* **Data shown**:

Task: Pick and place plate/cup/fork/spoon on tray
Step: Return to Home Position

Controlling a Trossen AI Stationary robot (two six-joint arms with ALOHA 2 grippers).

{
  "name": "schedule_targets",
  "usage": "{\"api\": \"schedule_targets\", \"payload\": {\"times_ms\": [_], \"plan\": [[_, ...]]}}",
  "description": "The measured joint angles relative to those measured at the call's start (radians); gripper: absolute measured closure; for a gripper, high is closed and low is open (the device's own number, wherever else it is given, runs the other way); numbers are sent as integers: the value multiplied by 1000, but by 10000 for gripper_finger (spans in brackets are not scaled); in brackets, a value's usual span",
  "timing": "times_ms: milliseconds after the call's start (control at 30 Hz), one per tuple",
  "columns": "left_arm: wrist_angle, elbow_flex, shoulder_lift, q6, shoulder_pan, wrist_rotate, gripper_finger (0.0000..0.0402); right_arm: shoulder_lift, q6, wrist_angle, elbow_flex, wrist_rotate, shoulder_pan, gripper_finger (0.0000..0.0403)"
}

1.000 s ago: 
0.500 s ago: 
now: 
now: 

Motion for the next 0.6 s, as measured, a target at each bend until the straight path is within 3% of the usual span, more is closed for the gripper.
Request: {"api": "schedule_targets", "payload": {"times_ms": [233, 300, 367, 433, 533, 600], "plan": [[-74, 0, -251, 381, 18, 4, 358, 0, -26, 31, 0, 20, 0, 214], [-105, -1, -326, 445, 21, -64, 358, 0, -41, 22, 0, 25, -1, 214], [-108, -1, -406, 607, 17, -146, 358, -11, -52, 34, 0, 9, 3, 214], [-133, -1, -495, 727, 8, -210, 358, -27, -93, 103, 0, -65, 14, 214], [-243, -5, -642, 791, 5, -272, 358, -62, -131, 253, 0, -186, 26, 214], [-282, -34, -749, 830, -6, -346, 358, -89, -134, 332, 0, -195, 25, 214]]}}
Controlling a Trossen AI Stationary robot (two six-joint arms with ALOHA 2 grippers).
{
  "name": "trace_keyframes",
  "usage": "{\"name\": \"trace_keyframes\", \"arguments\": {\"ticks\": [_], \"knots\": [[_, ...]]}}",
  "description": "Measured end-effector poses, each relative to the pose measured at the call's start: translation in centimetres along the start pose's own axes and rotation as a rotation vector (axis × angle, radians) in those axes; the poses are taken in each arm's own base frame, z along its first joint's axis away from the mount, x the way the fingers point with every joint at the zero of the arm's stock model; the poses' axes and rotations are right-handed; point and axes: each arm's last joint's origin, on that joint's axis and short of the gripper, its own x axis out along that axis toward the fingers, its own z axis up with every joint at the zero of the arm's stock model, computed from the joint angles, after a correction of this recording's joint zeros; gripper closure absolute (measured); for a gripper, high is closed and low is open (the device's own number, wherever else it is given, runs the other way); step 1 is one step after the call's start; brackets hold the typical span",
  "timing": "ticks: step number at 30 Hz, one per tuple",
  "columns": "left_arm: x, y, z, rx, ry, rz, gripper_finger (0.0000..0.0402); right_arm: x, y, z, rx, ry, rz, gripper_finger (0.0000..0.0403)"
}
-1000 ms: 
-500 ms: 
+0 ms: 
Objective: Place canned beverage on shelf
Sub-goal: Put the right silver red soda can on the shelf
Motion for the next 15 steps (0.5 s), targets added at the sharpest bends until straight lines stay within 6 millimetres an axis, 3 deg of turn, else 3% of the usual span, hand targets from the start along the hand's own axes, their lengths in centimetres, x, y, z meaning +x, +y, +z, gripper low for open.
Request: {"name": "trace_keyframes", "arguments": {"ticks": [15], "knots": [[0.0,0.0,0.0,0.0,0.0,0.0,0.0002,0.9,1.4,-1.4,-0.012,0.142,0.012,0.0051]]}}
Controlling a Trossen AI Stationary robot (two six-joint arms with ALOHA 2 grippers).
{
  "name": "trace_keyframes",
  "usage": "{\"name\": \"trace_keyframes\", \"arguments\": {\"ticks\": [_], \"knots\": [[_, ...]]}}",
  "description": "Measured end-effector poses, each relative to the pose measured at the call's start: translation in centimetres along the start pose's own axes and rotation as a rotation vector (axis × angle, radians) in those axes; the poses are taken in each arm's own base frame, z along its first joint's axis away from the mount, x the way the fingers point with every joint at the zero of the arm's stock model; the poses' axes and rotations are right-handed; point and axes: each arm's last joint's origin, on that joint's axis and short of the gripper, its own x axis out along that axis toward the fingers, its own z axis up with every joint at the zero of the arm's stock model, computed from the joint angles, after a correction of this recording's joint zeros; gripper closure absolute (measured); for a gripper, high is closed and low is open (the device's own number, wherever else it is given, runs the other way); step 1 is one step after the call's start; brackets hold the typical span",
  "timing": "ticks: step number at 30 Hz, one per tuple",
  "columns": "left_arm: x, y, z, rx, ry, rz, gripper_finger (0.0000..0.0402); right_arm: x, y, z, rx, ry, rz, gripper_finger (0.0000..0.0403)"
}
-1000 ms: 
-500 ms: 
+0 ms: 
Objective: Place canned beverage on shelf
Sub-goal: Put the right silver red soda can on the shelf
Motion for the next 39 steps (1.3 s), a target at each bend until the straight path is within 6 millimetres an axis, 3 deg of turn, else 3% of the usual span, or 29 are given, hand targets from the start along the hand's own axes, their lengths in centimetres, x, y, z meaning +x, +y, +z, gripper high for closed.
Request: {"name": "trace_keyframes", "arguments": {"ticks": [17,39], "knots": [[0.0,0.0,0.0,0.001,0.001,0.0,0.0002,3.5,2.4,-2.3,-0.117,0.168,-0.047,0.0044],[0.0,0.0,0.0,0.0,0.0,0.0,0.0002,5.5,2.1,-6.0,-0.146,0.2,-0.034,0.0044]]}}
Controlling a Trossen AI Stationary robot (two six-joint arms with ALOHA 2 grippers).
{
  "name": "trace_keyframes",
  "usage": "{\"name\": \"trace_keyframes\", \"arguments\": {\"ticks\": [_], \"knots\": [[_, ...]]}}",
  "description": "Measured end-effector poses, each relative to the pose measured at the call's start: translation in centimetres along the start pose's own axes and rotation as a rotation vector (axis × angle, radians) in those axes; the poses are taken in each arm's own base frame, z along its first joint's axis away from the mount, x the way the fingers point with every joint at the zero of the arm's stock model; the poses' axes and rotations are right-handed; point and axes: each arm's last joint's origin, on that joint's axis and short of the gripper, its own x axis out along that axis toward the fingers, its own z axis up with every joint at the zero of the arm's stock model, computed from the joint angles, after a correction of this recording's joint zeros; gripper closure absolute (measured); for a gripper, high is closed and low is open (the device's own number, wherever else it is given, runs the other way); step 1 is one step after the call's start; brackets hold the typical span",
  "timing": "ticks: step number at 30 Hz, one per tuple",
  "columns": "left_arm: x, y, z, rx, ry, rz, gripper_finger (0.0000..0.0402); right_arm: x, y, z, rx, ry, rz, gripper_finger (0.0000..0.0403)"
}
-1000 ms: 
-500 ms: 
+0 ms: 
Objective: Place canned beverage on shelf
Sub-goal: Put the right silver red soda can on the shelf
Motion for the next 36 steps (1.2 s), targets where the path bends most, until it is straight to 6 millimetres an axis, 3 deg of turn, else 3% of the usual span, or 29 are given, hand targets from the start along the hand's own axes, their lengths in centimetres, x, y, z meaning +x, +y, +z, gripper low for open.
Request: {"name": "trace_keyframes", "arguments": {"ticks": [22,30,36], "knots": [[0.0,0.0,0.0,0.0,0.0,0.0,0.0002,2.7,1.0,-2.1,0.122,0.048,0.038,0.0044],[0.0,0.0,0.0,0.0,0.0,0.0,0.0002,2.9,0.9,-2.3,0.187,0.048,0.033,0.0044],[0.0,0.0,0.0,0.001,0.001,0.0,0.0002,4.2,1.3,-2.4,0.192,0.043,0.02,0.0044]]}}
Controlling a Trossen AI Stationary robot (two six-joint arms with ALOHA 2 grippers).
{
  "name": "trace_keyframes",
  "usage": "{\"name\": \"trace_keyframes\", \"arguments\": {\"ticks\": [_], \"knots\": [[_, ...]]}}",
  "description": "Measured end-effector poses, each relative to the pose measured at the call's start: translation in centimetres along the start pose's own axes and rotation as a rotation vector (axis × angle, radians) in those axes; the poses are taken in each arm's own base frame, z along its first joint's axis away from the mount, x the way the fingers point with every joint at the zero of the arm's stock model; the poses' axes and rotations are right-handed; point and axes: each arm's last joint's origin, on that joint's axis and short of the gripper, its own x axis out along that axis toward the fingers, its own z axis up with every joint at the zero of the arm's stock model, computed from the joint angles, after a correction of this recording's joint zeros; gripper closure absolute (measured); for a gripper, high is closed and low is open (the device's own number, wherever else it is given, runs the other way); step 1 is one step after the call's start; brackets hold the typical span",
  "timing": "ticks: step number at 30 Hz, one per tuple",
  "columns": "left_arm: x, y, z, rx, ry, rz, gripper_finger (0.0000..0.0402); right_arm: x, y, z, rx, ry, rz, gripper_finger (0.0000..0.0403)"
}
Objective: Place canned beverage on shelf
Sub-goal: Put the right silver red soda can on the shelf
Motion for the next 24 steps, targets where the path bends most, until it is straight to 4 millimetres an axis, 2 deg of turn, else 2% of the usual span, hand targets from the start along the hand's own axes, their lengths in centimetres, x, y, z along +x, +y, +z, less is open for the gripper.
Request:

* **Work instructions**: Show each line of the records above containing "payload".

* **Task output**:
  "usage": "{\"api\": \"schedule_targets\", \"payload\": {\"times_ms\": [_], \"plan\": [[_, ...]]}}",
Request: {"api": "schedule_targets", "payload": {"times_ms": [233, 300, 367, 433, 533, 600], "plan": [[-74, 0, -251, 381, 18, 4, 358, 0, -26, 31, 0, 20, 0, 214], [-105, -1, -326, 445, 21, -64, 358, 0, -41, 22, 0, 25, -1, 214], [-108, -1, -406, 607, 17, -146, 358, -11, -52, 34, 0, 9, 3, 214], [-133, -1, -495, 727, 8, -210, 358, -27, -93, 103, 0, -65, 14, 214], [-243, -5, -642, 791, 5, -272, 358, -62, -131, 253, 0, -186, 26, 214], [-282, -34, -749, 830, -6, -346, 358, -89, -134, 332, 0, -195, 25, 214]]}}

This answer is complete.